Heterogenous AoS instance encoding for a GPU-driven renderer

How to manage various instance data requirements inside a GPU-driven renderer with a unified instance representation

Oct 15, 2025

In a game engine, instances can originate from different systems such as:

A particle system
A foliage or mass-instancing system
A GPU-driven instance placement system
Entities placed by artists or controlled by gameplay code

Each system produces its own specific type of instance, which may or may not support certain features available to others such as per-instance parameters, custom colors, or other data.

In my GPU-driven renderer, almost all instances are unified into the same buffer in a AoS fashion to make the renderer as universal as possible, the idea being that one should not rewrite culling, rasterization, raytracing management and so-on unless it needs explicit control of the rendering.

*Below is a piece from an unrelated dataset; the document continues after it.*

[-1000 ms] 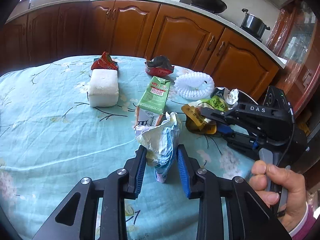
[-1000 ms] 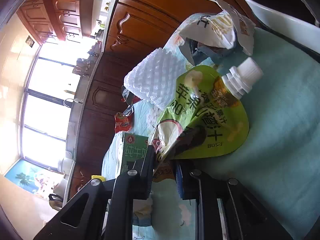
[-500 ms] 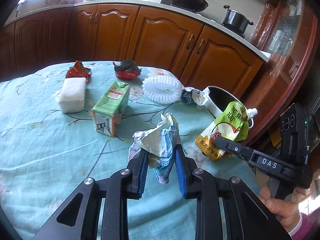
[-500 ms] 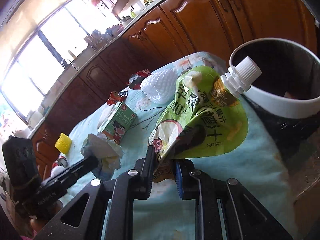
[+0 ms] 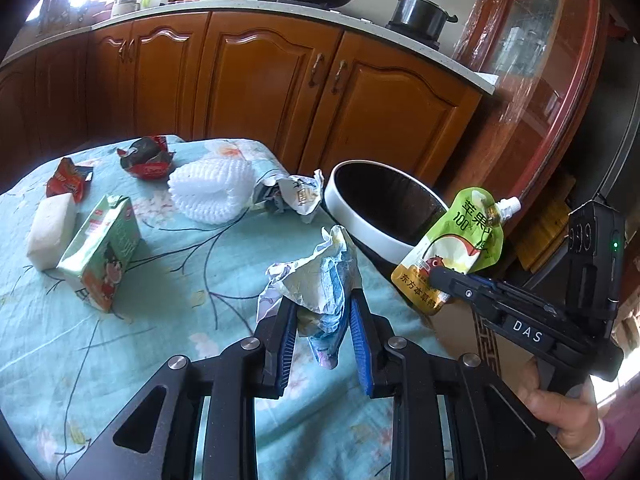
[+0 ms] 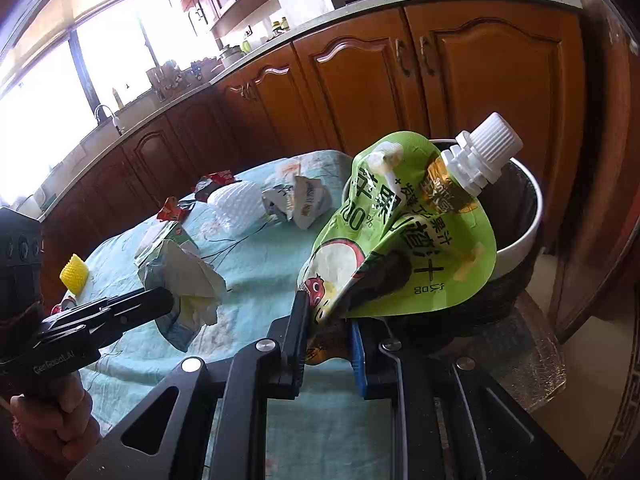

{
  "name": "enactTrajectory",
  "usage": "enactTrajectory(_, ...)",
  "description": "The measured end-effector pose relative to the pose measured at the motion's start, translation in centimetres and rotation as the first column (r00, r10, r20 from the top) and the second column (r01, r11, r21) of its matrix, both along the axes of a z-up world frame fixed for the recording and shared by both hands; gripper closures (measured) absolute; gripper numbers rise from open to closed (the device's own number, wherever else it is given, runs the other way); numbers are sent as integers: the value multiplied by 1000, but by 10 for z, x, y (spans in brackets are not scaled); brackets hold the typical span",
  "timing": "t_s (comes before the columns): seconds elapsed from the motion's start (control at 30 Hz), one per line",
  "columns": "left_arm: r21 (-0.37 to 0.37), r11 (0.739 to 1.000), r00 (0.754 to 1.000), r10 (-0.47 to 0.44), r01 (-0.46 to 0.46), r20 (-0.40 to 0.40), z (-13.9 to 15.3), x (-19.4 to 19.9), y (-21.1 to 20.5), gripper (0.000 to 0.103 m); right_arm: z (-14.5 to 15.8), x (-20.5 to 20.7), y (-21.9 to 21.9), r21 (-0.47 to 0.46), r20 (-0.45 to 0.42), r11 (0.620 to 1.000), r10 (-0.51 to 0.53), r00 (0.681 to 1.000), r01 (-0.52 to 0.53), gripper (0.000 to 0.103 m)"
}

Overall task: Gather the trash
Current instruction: 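Carry the foil wrapper and juice pouch over the bin with both grippers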

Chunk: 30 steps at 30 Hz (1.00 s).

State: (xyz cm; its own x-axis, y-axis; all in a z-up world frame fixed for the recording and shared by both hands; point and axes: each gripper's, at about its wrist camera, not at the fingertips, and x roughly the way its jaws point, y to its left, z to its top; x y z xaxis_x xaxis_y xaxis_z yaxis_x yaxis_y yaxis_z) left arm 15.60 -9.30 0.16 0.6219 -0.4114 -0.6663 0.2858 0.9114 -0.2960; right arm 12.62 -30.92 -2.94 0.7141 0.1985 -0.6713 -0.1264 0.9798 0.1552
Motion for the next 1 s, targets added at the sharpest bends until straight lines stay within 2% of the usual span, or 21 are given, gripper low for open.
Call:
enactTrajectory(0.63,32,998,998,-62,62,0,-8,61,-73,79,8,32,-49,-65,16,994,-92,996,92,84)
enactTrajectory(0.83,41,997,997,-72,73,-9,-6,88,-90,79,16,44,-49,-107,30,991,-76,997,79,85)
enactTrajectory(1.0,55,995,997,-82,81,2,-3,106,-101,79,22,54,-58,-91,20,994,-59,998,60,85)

However, as scenes become more complex, the required memory bandwidth and cache requirements to process the whole GPU scene increases A LOT. The unified AoS approach I use for instances means that each instance has the same size. Consider the following instance structure:

struct Instance {
    f32x4x3 local_to_world;
    f32x4x3 prev_local_to_world;
    f32x4 color;
    u32 mesh_id;
    u32 flags;
    u32x4 custom_parameters;
};

136 bytes, quite large, it doesn’t fit a NV GPU L1 cache-line (128 bytes). We could try to pack it to squeeze some bytes, some fields seems easily packable,

color: can be packed in a u32 (RGBA8)
local_to_world: we can extract the location, rotation & scale to quantize them separately.
- Rotation could be encoded inside a 48-bit quaternion or even in 30-bit if we don’t need a lot of precision. The worst-case error is around ~0.2 degrees, with the mean being ~0.1 degrees, acceptable for a lot of usecase.
- We could enforce uniform scaling to reduce the scale to one single f32 and even go further as encode it as a f16.
prev_local_to_world : could do the same as local_to_world

For flags, mesh_id, and custom_parameters, things get a lot harder. The mesh_id could be packed if you know the maximum possible ID, but flags and custom_parameters are trickier to pack. Some instance types may never use a custom parameter, while others might require all four…

We also must be careful with packing and quantizing as this will affect every instances and could result in a loss of quality or features for artists. It does not help us with instances that just doesn’t use some fields: there is a lot of data that we could drop if we knew in advance the instance type.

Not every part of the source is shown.